Sergeant McCarthy assisted in transporting one woman after a 28-hour rescue. The woman had major crush injuries and dehydration, but her rescuers soon learned their efforts to save the woman's life were far from over.

"We did an hour-and-a-half transport to try to find a suitable location to transfer her to," Sergeant McCarthy said. "The Haitian hospital we took her to refused to accept her and doctors said she'd die if we left her. We provided care for her until we got her to the surgeons. The next day she was transferred to an American hospital in the Dominican Republic, where I heard she's doing quite well.

"It was pretty rewarding, just to be able to get those people out of those buildings," he said. "Some of them were still in pretty good condition. We just had to get them rehydrated, treat their injuries and they were able to just walk away."

Rescuers saw much that was hard to deal with. In some cases, doctors had to amputate limbs before the person could be freed. But, what disturbed Airman Humes the most was working around the dead while trying to reach survivors.

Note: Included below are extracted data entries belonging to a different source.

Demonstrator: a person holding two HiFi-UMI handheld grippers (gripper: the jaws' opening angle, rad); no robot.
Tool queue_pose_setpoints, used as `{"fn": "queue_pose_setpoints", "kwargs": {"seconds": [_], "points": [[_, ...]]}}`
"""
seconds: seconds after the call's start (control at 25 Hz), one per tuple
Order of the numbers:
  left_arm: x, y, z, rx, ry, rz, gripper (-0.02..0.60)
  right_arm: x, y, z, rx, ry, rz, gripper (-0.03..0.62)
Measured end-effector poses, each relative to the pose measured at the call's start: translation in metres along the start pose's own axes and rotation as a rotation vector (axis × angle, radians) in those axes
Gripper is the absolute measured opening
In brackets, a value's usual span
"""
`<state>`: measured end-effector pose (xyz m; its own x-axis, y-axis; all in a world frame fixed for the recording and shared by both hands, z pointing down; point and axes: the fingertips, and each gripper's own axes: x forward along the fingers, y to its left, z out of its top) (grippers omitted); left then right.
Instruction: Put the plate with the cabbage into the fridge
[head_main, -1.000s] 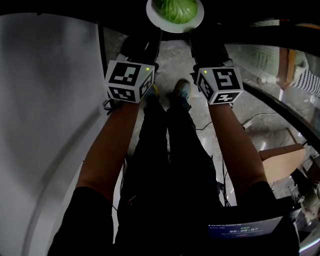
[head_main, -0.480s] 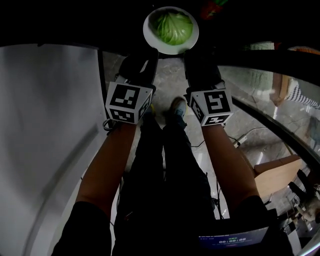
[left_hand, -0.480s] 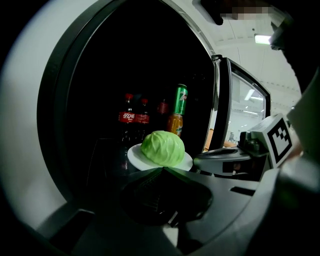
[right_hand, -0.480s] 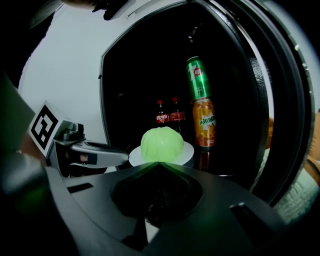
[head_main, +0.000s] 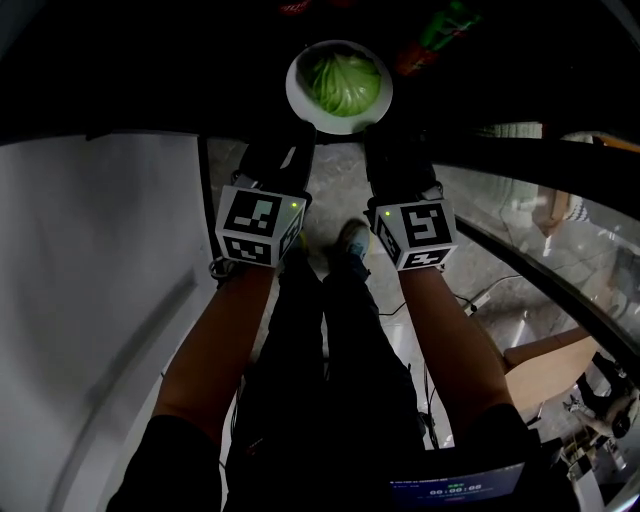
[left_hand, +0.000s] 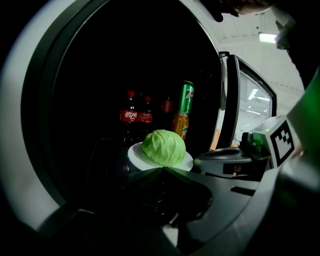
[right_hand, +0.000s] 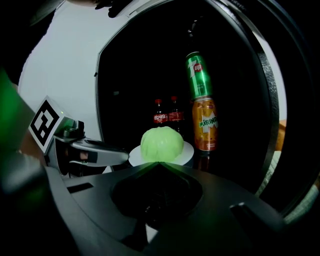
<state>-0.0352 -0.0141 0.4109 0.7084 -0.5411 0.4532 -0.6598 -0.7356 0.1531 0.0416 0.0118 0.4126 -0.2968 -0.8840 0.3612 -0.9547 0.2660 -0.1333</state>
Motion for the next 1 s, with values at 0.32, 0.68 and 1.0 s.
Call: {"fn": "queue_pose_setpoints", "kwargs": {"seconds": [0.32,0.68,1.0], "points": [[-0.001,-0.001,0.003,-0.012,-0.002,0.015,0.005,-0.001,0.000,0.004,-0.017,-0.027,0.010,0.007],[0.003,0.002,0.001,0.005,0.003,0.015,0.005,0.003,-0.007,0.003,-0.018,-0.016,-0.002,0.006],[-0.033,-0.013,0.041,0.073,-0.084,0.053,0.005,-0.031,0.004,0.049,-0.034,-0.069,-0.010,0.006]]}}
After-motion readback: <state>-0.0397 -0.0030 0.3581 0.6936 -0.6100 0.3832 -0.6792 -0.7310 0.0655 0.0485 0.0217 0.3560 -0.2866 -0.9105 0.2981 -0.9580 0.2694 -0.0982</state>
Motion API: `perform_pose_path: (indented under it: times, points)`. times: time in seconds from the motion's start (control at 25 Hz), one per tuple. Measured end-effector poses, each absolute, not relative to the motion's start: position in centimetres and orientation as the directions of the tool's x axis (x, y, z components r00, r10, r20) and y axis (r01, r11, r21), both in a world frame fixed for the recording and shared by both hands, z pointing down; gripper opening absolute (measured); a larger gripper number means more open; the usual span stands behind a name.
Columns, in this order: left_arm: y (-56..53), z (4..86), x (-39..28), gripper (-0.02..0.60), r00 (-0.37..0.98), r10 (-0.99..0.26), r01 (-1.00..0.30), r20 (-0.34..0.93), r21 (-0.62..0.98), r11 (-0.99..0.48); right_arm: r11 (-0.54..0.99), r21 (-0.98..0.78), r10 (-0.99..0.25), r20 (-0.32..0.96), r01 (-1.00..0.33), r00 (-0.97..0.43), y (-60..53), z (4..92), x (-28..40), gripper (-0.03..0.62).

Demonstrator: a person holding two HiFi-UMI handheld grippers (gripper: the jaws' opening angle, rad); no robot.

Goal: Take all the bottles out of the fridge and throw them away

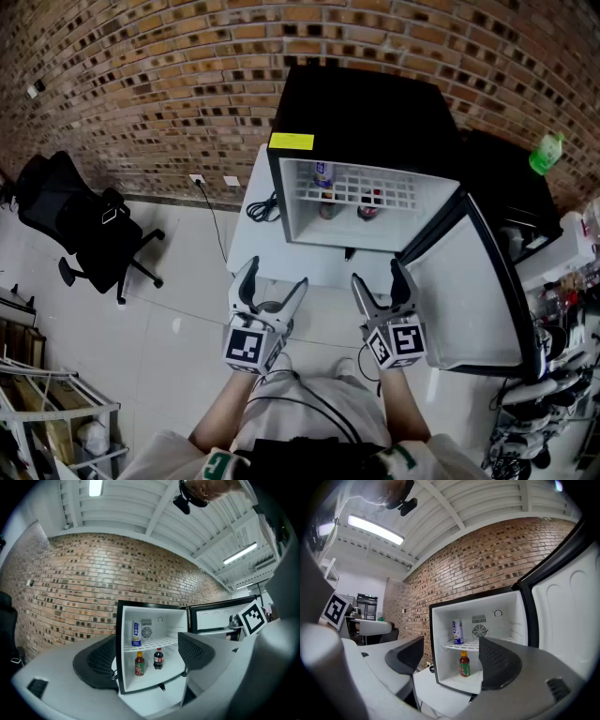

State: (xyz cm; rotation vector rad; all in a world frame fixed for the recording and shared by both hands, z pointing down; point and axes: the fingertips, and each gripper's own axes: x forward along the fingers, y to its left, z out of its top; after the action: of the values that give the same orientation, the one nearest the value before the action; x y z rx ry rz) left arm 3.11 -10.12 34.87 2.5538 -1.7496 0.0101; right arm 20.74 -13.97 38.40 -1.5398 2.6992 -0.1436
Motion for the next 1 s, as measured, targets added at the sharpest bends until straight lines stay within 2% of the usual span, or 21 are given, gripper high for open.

"We could have four or five (bodies) in an area where we were trying to rescue someone," he said. "You didn't want to do anything that would compromise them, but you also had to be concerned with your safety and the person you were trying to save. We only came into contact with a body as a last resort. Dealing with the bodies during a rescue effort was probably one of the hardest things we saw in Haiti."

The PJs saw more than their share of misery. There were many they couldn't save. But there were uplifting moments, like the one shared with the world on international television of the marathon rescue at Port-au-Prince University.

Airman Humes said the thing he will always remember is how the survivors emerged from the rubble, singing and expressing their appreciation.